Вводный раздел этой статьи может быть слишком длинным . ( Июль 2022 г. ) |
Крибриформная карцинома молочной железы | |
---|---|
Другие имена | Инвазивная крибриформная карцинома |
Решетчатая карцинома молочной железы, показывающая решетчатую область | |
Специальность | Онкология , Хирургическая онкология |
Прогноз | отличный |
Инвазивная крибриформная карцинома молочной железы ( ИККР ), также называемая инвазивной крибриформной карциномой, является редким типом рака молочной железы, на долю которого приходится 0,3–0,6 % всех карцином (т. е. раков, развивающихся из эпителиальных клеток ) в молочной железе. [1] Она возникает в млечном протоке, а не в дольках, которые образуют альвеолы в молочных железах груди (дольки вырабатывают молоко, которое протоки направляют к соску груди).
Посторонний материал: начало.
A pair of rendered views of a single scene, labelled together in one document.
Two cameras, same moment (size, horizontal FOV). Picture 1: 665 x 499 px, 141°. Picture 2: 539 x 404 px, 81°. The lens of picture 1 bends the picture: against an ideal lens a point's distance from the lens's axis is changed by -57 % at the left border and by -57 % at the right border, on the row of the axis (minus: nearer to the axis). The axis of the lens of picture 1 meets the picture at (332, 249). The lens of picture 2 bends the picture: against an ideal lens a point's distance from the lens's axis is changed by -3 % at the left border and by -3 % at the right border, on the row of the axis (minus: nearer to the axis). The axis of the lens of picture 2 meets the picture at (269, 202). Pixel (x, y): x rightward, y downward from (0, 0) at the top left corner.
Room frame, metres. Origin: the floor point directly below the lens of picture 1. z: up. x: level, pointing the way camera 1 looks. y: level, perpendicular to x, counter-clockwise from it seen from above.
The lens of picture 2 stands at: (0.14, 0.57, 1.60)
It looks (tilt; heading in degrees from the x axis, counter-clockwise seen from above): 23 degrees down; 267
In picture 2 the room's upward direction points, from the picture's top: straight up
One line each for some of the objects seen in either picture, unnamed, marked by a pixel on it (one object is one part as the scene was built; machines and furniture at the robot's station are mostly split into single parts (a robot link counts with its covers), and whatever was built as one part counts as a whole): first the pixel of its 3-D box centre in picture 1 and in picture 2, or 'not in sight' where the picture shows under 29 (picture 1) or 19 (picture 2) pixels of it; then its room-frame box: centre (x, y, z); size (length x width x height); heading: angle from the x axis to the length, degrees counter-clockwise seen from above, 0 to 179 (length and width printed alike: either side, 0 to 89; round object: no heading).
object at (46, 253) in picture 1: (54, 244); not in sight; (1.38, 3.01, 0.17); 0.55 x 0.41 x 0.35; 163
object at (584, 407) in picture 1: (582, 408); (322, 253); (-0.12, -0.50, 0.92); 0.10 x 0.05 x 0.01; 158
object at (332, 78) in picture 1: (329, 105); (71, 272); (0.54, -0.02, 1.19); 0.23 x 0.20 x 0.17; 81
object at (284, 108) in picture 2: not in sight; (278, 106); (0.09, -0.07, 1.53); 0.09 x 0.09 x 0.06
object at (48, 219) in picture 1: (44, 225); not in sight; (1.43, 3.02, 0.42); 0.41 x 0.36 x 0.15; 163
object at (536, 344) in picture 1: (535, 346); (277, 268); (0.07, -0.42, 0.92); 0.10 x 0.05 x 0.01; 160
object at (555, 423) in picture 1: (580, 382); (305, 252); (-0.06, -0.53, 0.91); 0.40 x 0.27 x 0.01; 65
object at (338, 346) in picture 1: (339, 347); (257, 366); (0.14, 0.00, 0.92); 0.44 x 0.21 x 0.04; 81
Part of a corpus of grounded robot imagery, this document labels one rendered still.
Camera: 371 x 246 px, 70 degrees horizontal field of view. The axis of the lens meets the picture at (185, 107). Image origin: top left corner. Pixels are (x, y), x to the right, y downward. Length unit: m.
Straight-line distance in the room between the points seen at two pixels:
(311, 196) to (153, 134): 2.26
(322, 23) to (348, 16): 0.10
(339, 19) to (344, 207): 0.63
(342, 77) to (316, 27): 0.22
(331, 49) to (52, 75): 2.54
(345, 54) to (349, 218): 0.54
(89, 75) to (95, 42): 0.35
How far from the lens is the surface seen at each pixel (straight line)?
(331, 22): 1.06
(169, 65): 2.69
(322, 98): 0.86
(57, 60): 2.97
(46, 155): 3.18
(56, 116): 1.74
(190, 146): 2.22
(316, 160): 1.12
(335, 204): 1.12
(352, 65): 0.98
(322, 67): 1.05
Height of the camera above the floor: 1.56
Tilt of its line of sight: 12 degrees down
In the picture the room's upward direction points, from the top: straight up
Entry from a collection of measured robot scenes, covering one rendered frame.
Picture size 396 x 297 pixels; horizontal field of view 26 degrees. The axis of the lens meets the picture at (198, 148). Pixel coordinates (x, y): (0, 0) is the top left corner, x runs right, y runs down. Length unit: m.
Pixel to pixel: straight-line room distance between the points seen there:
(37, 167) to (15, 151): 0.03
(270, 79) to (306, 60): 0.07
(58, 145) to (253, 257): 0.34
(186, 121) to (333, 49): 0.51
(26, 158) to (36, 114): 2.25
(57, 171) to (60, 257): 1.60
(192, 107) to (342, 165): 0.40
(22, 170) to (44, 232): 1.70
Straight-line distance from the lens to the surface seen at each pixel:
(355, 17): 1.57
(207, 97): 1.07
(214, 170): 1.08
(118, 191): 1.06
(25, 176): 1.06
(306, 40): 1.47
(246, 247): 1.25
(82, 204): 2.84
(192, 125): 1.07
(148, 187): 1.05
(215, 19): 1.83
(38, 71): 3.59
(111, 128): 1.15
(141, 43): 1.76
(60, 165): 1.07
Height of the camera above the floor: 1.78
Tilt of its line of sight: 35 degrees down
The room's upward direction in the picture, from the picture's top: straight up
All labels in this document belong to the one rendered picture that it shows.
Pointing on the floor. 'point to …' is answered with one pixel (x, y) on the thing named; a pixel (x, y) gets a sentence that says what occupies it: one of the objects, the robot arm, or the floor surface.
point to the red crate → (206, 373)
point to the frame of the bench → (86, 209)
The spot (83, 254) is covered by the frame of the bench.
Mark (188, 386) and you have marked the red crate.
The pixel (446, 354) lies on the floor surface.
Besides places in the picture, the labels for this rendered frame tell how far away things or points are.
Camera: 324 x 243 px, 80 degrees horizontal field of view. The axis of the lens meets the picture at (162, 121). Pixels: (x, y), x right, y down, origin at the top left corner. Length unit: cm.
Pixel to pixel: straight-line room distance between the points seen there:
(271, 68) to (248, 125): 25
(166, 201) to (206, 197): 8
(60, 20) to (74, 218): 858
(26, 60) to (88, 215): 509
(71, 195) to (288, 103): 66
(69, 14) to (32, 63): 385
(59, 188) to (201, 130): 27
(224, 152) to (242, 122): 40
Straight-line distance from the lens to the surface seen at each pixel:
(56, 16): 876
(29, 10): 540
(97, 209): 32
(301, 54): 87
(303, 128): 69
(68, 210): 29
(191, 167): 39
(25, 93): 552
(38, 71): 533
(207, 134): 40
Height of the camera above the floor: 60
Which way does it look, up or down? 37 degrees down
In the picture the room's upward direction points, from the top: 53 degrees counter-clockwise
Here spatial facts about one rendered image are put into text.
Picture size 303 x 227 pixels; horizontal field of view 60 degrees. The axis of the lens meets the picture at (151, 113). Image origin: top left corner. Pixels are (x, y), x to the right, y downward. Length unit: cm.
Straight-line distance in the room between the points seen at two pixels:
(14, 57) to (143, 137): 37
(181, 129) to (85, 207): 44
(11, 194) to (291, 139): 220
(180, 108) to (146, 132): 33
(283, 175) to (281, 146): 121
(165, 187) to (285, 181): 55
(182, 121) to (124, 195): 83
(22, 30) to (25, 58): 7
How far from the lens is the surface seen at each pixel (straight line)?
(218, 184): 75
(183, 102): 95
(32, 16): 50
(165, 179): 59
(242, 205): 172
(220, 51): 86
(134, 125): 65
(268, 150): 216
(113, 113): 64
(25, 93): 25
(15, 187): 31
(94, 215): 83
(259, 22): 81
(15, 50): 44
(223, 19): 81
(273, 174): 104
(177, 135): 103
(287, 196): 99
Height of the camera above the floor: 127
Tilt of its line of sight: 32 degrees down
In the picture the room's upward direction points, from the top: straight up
ИККР была впервые описана Диксоном и коллегами в 1983 году как опухоль, которая при микроскопическом гистопатологическом исследовании имела крибриформную структуру, [2] т. е. структуру ткани, состоящую из многочисленных открытых пространств, похожих на «швейцарский сыр», и/или небольших отверстий, похожих на сито (см. соседний рисунок). [3] В последнем издании (2019) Всемирной организации здравоохранения (2019) эти поражения названы инвазивными крибриформными карциномами, что указывает на то, что по определению они должны иметь компонент, который проникает из протоков их происхождения в соседние ткани. Протоковые раки in situ (т. е. раки, локализованные полностью в тканях их происхождения), имеющие крибриформную гистопатологию , считаются принадлежащими к группе протоковых карцином in situ . [4]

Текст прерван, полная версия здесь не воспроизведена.